A: For years, I refused to use that word, “genocide.” But now I can no longer stop myself. After what I have read, the images I have seen, and the talks I had with people who were there, I am compelled to act. Yet this word is mainly used for definitions or legal purposes; I want to speak as a human being who was born into this conflict and whose entire existence has been devastated by Occupation and war. I tried everything not to call Israel a genocidal state, and now, with immense pain and a broken heart, I must admit it is happening before my eyes. “Genocide” is an avalanche word: once uttered, it only grows, like an avalanche itself, bringing even more destruction and suffering.
Q: Where do we go from here?
A: We have to find a way to break the association between Israel and genocide. First, we must not let antisemites hijack and manipulate the word. Then we must ask ourselves: are we, as a nation, strong enough to resist the germs of genocide, hatred, mass killing, or will we surrender to the power conferred by being the strongest? I hear people like Smotrich and Ben Gvir saying we should rebuild settlements in Gaza. What are they talking about? Have they forgotten what it was like when we were there, with Hamas killing hundreds of Israeli civilians—women and children—we could not protect? We left Gaza not out of generosity but because we could not defend our people. The Palestinians’ great mistake was failing to turn the Strip into a thriving place; instead, they succumbed to fanaticism and used it as a launching pad for rockets. Had they chosen differently, Israel might have relinquished the West Bank too, ending the Occupation years ago. But they, like us, could not resist the lure of power: they shot at us, we shot at them, and we ended up in the same old situation.If both sides had been more politically mature and courageous, reality could be entirely different.
Q: Why aren’t there millions of Israelis in the streets demanding an end to all this—hunger, massacres? Why is it always just a minority?
A: Because not seeing is easier. And surrendering to fear and hatred is the easiest thing of all—especially after October 7. You were here then; you know how horrible it was, and many still do not grasp what it meant for us. Many people I know abandoned our shared left-wing values that day; they gave in to fear, and suddenly life became simpler for them: they felt embraced by the majority and no longer needed to think. They don’t realize that the more you give in to fear, the more isolated and hated you become outside Israel. Life is the story we tell ourselves. When you are Israel, surrounded by neighbors who don’t want you here, and you start losing Europe’s support, isolation deepens, and you find yourself in an ever-larger trap—one you may never escape.
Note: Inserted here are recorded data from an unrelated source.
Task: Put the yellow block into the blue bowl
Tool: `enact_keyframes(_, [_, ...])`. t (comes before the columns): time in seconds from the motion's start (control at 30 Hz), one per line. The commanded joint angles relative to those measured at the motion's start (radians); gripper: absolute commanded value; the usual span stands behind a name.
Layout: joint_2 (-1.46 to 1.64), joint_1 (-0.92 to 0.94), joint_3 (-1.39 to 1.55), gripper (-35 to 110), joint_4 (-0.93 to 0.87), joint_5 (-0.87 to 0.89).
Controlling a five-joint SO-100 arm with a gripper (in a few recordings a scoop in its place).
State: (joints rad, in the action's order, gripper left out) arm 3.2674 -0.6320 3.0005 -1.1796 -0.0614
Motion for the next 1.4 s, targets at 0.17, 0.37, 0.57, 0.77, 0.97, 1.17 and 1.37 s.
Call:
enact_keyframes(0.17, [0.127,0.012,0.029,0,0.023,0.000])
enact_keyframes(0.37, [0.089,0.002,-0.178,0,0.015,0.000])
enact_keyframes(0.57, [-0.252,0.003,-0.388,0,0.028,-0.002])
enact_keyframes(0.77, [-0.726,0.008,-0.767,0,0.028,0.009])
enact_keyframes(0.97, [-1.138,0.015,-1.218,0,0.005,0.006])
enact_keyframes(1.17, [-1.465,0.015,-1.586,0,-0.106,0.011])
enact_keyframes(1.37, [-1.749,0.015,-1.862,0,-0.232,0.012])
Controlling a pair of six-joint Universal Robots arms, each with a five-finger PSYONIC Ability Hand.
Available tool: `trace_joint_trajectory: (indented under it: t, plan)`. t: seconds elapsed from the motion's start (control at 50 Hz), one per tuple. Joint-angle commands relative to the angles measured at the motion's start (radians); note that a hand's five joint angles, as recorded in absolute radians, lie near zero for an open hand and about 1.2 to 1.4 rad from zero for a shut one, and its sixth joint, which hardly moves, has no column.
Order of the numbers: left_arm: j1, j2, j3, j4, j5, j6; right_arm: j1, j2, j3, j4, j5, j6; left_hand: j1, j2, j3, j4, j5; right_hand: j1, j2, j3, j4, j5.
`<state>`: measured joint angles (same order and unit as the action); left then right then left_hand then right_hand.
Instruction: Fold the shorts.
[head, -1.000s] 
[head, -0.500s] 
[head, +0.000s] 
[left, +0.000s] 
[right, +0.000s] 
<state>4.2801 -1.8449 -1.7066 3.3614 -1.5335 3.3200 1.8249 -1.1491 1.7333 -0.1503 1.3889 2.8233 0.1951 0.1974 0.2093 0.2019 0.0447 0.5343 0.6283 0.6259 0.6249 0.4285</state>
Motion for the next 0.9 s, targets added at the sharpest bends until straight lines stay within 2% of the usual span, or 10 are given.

Q: The silence of the majority could engulf everyone—Israelis and Jews alike, including those who disagree with the government. We’ve seen what happened recently at a highway rest stop near Milan, and then the ship was denied docking in Greece. Israeli artists and writers have had their invitations withdrawn, even though they have criticized the government. Do you worry it could happen to you?
A: Of course, I think about it; it would be a sign of the times we live in. It would be unpleasant. But it will not stop me from saying what I think: hearing voices like mine is essential right now—for Israel and for those who love Israel.
Q: You say everything began with the Occupation. You wrote that in “The Yellow Wind” back in 1987. Let’s talk about the West Bank: Europe still talks about two states, but a short drive from Jerusalem shows there is no longer physical space for two states. Settlements are swallowing Palestinian land…
A: I remain desperately faithful to the two-state idea, mainly because I see no alternative. It will be complex; both we and the Palestinians will have to behave with political maturity in the face of inevitable attacks. But there is no other plan.
Q: What do you think of President Macron’s proposal to recognize a Palestinian state?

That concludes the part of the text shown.